Ping Chen scite author profile

Conventional treatment approaches have had little impact on the course of pancreatic cancer, which has the highest fatality rate among cancers. Gemcitabine, the primary therapeutic agent for pancreatic carcinoma, produces minimal survival benefit as a single agent. Therefore, numerous efforts have focused on gemcitabine combination treatments. Using a ratio design, this study established that combining pharmacologically achievable concentrations of ascorbate with gemcitabine resulted in a synergistic cytotoxic response in eight pancreatic tumor cell lines. Sensitization was evident regardless of inherent gemcitabine resistance and epithelial–mesenchymal phenotype.
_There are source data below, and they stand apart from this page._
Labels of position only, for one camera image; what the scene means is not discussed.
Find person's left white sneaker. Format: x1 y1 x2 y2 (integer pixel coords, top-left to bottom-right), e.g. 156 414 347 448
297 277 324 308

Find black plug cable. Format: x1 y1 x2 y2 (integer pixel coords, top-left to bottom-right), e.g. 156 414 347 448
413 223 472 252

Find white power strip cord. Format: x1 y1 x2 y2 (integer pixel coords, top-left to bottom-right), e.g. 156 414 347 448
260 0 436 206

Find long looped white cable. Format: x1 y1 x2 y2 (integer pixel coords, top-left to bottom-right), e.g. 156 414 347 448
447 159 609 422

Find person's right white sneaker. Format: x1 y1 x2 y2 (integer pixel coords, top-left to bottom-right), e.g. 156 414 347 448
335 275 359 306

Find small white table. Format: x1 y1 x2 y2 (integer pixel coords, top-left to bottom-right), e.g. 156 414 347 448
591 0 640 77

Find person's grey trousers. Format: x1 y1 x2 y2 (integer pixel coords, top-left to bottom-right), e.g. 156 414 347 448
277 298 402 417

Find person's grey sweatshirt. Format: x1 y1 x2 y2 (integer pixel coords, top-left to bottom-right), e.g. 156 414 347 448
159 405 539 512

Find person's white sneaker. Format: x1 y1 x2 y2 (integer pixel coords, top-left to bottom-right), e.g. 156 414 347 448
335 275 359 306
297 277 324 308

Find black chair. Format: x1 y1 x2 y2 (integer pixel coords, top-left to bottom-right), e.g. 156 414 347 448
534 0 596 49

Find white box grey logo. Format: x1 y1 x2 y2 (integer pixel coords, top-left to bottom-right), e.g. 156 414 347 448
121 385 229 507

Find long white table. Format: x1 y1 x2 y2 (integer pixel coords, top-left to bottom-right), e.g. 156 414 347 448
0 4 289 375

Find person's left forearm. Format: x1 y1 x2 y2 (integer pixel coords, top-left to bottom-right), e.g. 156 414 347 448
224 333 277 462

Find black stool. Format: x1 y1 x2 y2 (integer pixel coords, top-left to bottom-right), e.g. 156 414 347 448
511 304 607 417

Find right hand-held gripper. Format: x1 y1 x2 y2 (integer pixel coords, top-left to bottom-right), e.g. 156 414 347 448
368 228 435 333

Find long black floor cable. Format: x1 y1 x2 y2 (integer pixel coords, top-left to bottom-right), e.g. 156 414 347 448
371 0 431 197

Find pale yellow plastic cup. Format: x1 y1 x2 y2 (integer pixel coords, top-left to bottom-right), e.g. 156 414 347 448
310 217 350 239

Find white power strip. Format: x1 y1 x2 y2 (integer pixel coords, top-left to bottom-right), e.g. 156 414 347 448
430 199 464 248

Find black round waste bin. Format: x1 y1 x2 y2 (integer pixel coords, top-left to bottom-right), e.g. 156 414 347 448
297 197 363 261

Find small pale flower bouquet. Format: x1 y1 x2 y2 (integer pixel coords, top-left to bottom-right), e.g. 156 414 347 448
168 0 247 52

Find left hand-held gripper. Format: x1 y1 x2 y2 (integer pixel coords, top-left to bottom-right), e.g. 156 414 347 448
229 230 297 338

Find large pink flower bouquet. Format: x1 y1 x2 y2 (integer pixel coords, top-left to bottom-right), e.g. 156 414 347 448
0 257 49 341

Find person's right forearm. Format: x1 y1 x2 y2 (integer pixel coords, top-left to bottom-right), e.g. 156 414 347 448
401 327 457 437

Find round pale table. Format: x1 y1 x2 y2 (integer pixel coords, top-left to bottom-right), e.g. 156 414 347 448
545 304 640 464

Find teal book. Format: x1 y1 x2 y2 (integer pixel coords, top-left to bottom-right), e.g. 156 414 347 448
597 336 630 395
Our analysis suggested that the promiscuous oxidative actions of H2O2 derived from pharmacologic ascorbate can culminate in synergism independent of the cancer cell's underlying phenotype and resistance to gemcitabine monotherapy. Gemcitabine–ascorbate combinations administered to mice bearing pancreatic tumor xenografts consistently enhanced inhibition of growth compared to gemcitabine alone, produced 50% growth inhibition in a tumor type not responsive to gemcitabine, and demonstrated a gemcitabine dose-sparing effect. These data support the testing of pharmacologic ascorbate in adjunctive treatments for cancers prone to high failure rates with conventional therapeutic regimens, such as pancreatic cancer.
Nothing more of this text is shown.